En Guanajuato, seis personas han perdido la vida tras consumir tequila adulterado, un hecho que pone en evidencia la persistente vulnerabilidad social ante la falta de regulación efectiva y el riesgo que representa el mercado ilegal de bebidas alcohólicas.
El 8 de junio pasado se reportaron múltiples casos de intoxicación en Salamanca, todos relacionados con una fiesta de XV años celebrada dos días antes. La Secretaría de Salud de Guanajuato confirmó la muerte de dos personas, mientras que el Instituto Mexicano del Seguro Social (IMSS) reportó el fallecimiento de un tercer paciente. Posteriormente, una cuarta persona murió en su domicilio y, más tarde, se informó sobre la muerte de una quinta víctima, entre ellas el padre de la quinceañera.
Tras varias semanas, este fin de semana se registró la muerte de un hombre de 52 años llamado José Luis, quien también consumió tequila adulterado, aunque no asistió a la fiesta.
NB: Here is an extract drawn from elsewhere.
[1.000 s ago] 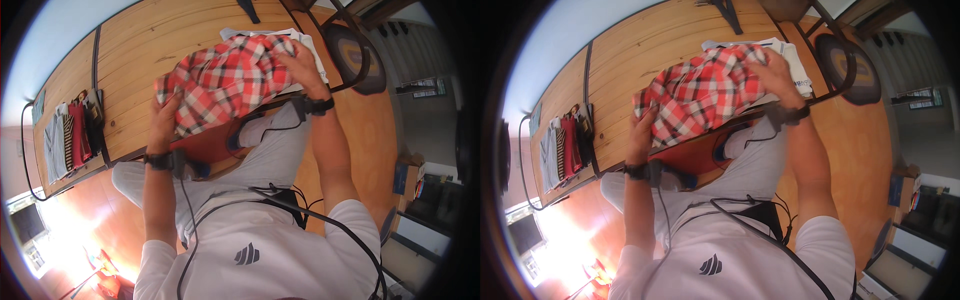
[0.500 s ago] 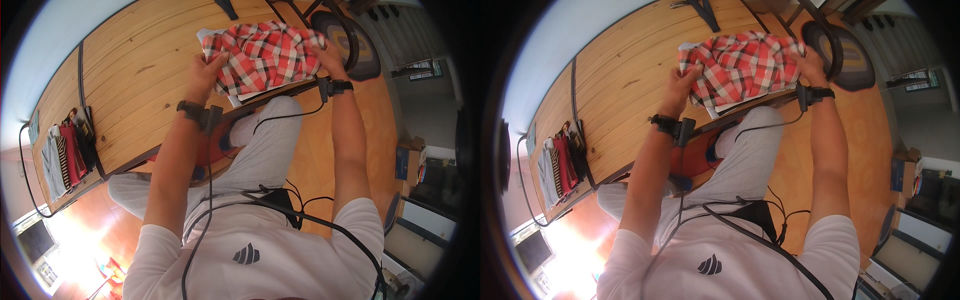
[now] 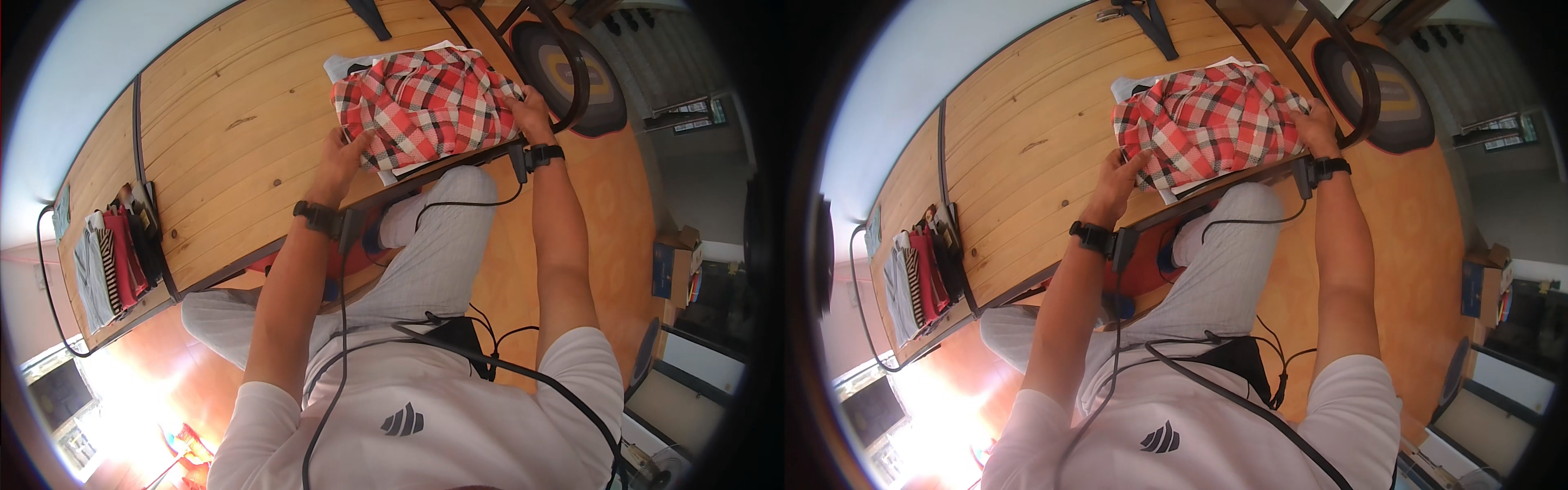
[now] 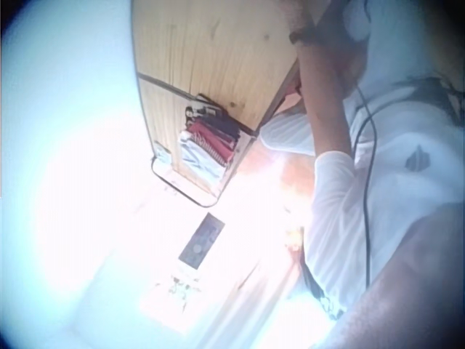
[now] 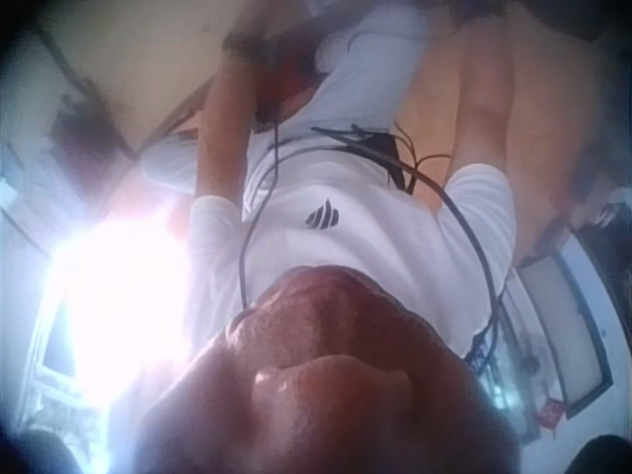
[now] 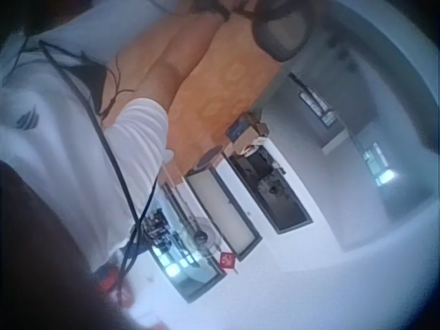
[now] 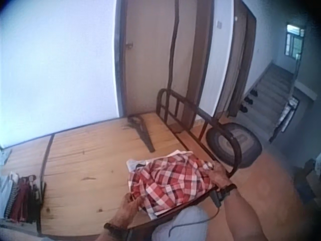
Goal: The recorder is folding shirts on a wooden table.
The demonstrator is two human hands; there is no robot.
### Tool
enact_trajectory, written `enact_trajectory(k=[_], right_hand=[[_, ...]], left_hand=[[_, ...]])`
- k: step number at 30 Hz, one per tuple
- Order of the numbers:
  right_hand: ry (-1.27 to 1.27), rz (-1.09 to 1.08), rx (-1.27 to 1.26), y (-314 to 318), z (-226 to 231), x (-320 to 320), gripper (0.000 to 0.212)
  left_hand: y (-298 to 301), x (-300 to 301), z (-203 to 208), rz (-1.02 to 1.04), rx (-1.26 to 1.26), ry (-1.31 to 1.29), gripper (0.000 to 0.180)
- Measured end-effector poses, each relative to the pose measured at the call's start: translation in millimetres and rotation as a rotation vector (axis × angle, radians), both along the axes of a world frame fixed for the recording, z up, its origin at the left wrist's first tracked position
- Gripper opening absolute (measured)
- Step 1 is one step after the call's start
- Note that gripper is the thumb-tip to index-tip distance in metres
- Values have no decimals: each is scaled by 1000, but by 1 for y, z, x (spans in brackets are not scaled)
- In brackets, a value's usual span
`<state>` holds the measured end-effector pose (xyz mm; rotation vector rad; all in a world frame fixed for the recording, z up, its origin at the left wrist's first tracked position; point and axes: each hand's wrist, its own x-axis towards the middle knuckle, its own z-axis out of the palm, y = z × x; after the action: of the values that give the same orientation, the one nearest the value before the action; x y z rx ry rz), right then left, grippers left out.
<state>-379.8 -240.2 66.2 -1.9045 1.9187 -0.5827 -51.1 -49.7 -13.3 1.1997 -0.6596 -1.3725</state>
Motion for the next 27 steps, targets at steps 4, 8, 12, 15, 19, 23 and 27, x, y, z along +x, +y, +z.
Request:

Se descubrió que había comprado la botella días antes en Irapuato, lo que amplía la preocupación sobre la distribución de esta bebida contaminada.
La Fiscalía General del Estado (FGE) de Guanajuato inició una investigación por esta intoxicación masiva. Los análisis realizados confirmaron que el alcohol contenía una concentración excesiva de metanol, sustancia altamente tóxica y prohibida en bebidas alcohólicas.
La gobernadora Libia García informó a medios que ya se ha identificado el origen del tequila adulterado, aunque se reservó detalles para no entorpecer las indagatorias. Por su parte, el fiscal Gerardo Vázquez confirmó la detención de varios responsables, aunque evitó proporcionar más información, asegurando que la carpeta de investigación avanza de manera firme.
Este trágico suceso refleja la urgente necesidad de fortalecer los mecanismos de control y vigilancia para proteger a la población, especialmente a quienes, en medio de la desigualdad y la precariedad, se ven expuestos a riesgos evitables. La lucha por la justicia social y la defensa de los derechos colectivos debe incluir la garantía de acceso a productos seguros y regulados, frente a un sistema que muchas veces prioriza las ganancias sobre la salud y la vida de las personas.